Set down, character for character, everything in the records below from the line holding "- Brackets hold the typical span" down to the line holding "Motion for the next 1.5", and no other line.
*** Opening Input for this task ***
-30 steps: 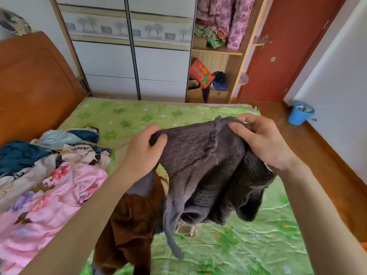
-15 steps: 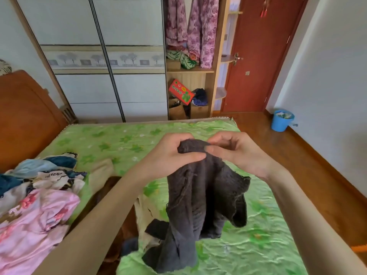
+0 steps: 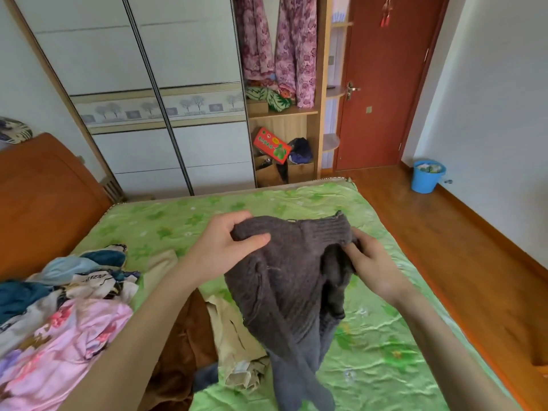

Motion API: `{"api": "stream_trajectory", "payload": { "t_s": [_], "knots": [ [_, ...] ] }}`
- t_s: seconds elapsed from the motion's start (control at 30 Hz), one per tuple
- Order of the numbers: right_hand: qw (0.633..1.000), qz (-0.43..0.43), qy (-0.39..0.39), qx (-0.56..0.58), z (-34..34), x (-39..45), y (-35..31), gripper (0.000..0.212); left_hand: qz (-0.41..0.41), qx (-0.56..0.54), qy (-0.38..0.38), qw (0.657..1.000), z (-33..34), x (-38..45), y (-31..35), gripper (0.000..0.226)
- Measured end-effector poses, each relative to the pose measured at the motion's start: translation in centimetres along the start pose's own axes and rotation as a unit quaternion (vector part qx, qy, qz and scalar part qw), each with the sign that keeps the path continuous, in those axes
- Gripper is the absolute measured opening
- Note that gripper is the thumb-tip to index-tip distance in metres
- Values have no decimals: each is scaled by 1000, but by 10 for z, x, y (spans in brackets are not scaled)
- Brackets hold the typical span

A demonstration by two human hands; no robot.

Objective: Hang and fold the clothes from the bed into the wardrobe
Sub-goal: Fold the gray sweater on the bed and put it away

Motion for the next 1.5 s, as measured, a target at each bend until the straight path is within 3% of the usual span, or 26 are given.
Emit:
{"api": "stream_trajectory", "payload": {
  "t_s": [0.13, 0.27, 0.37, 0.47, 0.57, 0.67, 0.73, 0.77, 0.87, 0.93, 1.0, 1.1, 1.23, 1.37, 1.5],
  "knots": [
    [999, 3, -41, 34, 0, 5, -36, 18, -57, 67, -95, 992, 15, -12, -34, 24],
    [996, -20, -92, 8, 17, 4, -68, 33, -81, -16, -209, 974, 71, -24, -30, 56],
    [996, -9, -94, -1, 15, 2, -70, 32, -58, -54, -144, 986, 84, -20, -28, 27],
    [992, 45, -110, 32, -4, -3, -52, 29, -58, -146, -46, 986, 65, -15, -29, 22],
    [977, 110, -178, 33, -4, -14, -13, 76, -50, -200, -10, 979, 51, -8, -23, 22],
    [962, 113, -240, 72, 32, -27, 27, 55, -42, -207, 5, 977, 48, -1, -17, 22],
    [968, 99, -216, 86, 54, -29, 54, 21, -34, -213, 24, 976, 42, 3, -15, 23],
    [971, 101, -192, 99, 59, -28, 66, 15, -32, -209, 34, 977, 36, 5, -16, 23],
    [975, 113, -86, 170, 47, -19, 78, 39, -13, -137, 35, 990, 13, 7, -19, 15],
    [987, 80, -4, 142, 18, -6, 69, 66, -6, -65, 24, 998, -2, 7, -31, 6],
    [995, 31, 60, 70, -17, 9, 45, 56, -17, -30, 31, 999, -19, 5, -52, 17],
    [996, -12, 82, -32, -53, 29, -2, 24, -28, 8, 40, 999, -43, 5, -77, 40],
    [993, -47, 33, -107, -65, 44, -43, 9, -49, 57, -53, 996, -43, 18, -105, 28],
    [988, -50, 26, -144, -85, 49, -48, 5, -38, 112, -140, 983, -39, 35, -124, 31],
    [976, -66, 131, -163, -125, 61, -44, 12, -40, 149, -124, 980, -34, 67, -120, 16]
  ]
}}
Point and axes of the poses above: each hand's wrist, its own x-axis towards the middle knuckle, its own z-axis out of the palm, y = z × x, the point moved 9 cm from there along x, towards the middle knuckle, and after that the axes turned 12 degrees about z, right-handed, at the moved point
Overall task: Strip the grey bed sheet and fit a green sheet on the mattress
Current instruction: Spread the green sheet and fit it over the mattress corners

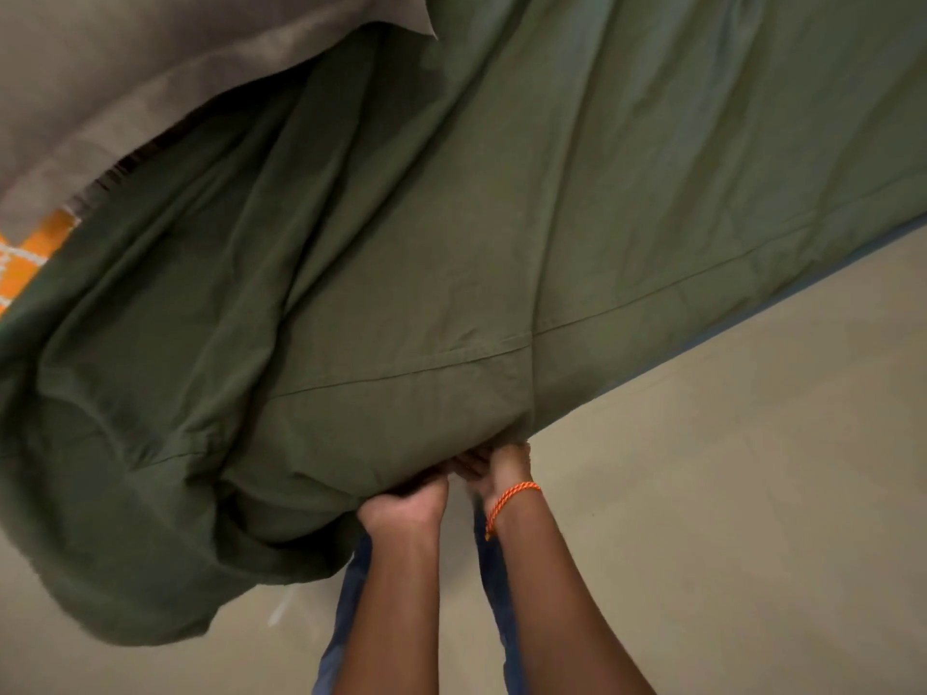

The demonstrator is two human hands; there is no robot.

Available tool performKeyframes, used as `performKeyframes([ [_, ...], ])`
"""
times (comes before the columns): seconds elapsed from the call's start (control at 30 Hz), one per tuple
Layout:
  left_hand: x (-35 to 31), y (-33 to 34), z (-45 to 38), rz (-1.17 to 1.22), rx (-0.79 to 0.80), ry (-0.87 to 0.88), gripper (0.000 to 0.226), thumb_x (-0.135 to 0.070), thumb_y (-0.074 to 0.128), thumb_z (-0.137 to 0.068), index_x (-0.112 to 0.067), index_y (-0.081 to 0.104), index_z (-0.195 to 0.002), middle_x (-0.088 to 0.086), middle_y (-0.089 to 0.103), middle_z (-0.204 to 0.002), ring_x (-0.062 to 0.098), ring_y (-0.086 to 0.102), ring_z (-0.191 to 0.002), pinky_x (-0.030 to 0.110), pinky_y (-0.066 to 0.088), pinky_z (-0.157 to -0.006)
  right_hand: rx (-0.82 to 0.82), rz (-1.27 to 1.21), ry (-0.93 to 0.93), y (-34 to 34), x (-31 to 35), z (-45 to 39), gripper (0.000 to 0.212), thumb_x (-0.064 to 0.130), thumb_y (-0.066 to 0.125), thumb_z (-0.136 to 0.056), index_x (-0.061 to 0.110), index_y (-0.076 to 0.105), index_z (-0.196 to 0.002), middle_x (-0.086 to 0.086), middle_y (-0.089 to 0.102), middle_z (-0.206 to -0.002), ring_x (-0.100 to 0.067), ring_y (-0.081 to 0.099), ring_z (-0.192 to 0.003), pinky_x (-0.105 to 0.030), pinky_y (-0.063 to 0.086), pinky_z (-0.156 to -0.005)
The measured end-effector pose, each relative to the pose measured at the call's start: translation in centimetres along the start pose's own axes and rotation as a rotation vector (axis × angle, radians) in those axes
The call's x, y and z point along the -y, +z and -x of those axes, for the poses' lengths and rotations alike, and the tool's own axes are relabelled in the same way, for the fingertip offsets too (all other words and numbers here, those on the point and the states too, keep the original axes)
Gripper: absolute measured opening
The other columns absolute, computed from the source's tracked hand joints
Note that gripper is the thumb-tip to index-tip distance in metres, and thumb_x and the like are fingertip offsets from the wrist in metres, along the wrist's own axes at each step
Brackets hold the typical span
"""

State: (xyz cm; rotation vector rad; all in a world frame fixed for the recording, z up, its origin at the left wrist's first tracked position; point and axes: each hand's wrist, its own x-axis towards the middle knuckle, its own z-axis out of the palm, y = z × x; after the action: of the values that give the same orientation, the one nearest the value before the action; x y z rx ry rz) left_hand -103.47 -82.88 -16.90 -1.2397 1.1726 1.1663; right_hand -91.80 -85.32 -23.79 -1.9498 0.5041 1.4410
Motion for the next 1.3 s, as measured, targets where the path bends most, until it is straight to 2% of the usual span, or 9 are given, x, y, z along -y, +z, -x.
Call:
performKeyframes([
  [0.1,-0.2,-0.5,-0.2,-0.013,-0.075,0.103,0.039,-0.035,0.043,-0.109,-0.014,0.066,-0.132,0.016,0.067,-0.134,0.035,0.064,-0.121,0.047,0.047,-0.115,-0.272,0.231,-0.312,-0.6,0.2,2.2,0.025,0.023,0.050,-0.077,0.028,0.068,-0.093,-0.009,0.075,-0.100,-0.031,0.070,-0.086,-0.044,0.060,-0.076],
  [0.27,-1.1,0.3,1.7,-0.317,-0.237,0.219,0.045,-0.028,0.034,-0.109,-0.009,0.059,-0.141,0.016,0.063,-0.138,0.035,0.061,-0.125,0.050,0.049,-0.110,-0.577,0.225,-0.593,4.4,2.0,10.0,0.015,0.000,0.045,-0.094,0.013,0.046,-0.101,-0.005,0.053,-0.093,-0.033,0.050,-0.083,-0.034,0.033,-0.073],
  [0.43,-4.3,0.5,4.7,-0.536,-0.457,0.510,0.032,-0.010,0.045,-0.096,0.000,0.059,-0.123,0.016,0.065,-0.112,0.028,0.063,-0.076,0.033,0.051,-0.059,-0.534,0.320,-0.710,7.6,-1.1,14.2,0.011,0.010,0.050,-0.099,0.013,0.058,-0.106,-0.002,0.064,-0.094,-0.018,0.055,-0.077,-0.011,0.034,-0.065],
  [0.63,-12.7,-3.5,6.5,-0.515,-0.417,0.919,0.054,-0.026,0.066,-0.086,-0.021,0.045,-0.136,0.006,0.056,-0.131,0.030,0.064,-0.109,0.041,0.058,-0.093,-0.225,0.552,-0.574,9.4,-7.9,17.3,0.021,0.037,0.063,-0.099,0.018,0.062,-0.089,0.005,0.065,-0.081,-0.021,0.065,-0.083,-0.030,0.050,-0.069],
  [0.83,-23.9,-6.8,5.9,-1.033,-0.412,1.335,0.057,-0.026,0.074,-0.087,-0.032,0.058,-0.141,0.004,0.041,-0.151,0.026,0.049,-0.136,0.033,0.037,-0.115,-0.081,0.790,-0.669,11.1,-12.4,19.0,0.043,0.044,0.054,-0.103,0.017,0.066,-0.072,0.003,0.067,-0.069,-0.007,0.058,-0.064,-0.026,0.044,-0.056],
  [0.93,-28.0,-6.3,5.3,-1.217,-0.417,1.357,0.063,-0.041,0.075,-0.088,-0.024,0.053,-0.144,0.004,0.037,-0.159,0.032,0.043,-0.141,0.051,0.038,-0.119,0.008,0.871,-0.851,12.4,-13.1,21.2,0.039,0.038,0.054,-0.105,0.019,0.057,-0.072,0.004,0.059,-0.067,-0.004,0.049,-0.059,-0.015,0.026,-0.050],
  [1.07,-31.8,-3.3,4.6,-1.300,-0.362,1.137,0.108,-0.065,0.084,-0.073,-0.020,0.029,-0.156,0.009,0.038,-0.161,0.035,0.041,-0.145,0.057,0.037,-0.119,0.138,0.840,-0.942,15.3,-13.8,22.3,0.019,0.031,0.056,-0.104,0.022,0.059,-0.088,0.005,0.063,-0.082,-0.008,0.058,-0.073,-0.012,0.036,-0.059],
  [1.2,-34.8,-1.9,3.9,-1.323,-0.352,1.051,0.063,-0.077,0.063,-0.082,-0.021,0.054,-0.111,0.005,0.059,-0.130,0.031,0.059,-0.116,0.057,0.049,-0.105,0.140,0.876,-1.007,17.7,-13.7,22.6,0.013,0.019,0.053,-0.101,0.018,0.060,-0.090,0.002,0.062,-0.087,-0.011,0.056,-0.077,-0.015,0.035,-0.062],
  [1.3,-36.6,-1.9,3.9,-1.308,-0.296,1.204,0.048,-0.060,0.055,-0.093,-0.016,0.067,-0.109,0.003,0.063,-0.126,0.030,0.063,-0.112,0.056,0.052,-0.103,0.076,0.895,-1.072,19.0,-14.3,23.2,0.015,0.017,0.051,-0.102,0.019,0.058,-0.090,0.003,0.058,-0.089,-0.010,0.053,-0.077,-0.015,0.035,-0.062],
])
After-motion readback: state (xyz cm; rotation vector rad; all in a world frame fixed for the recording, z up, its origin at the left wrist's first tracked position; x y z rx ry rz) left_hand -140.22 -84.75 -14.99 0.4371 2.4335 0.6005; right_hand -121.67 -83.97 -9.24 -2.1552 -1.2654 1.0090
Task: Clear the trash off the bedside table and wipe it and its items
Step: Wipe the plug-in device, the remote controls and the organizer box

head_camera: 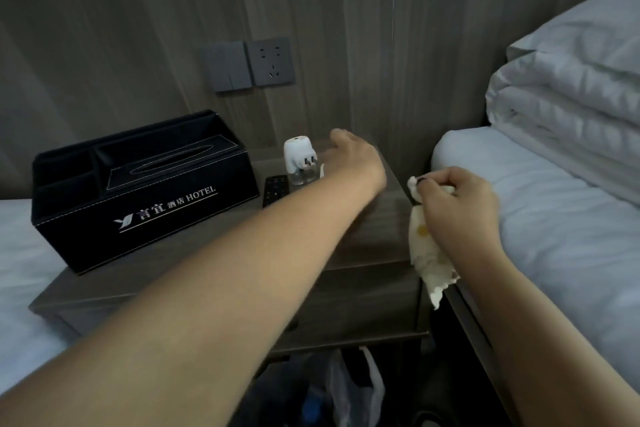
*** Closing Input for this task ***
Exercise response:
- Brackets hold the typical span

A demonstration by two human hands; no robot.

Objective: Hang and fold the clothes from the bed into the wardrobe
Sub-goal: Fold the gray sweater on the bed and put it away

Motion for the next 1.5 s, as measured, a target at each bend until the straight path is within 3% of the usual span, or 26 are given.

Here is where the answer stops.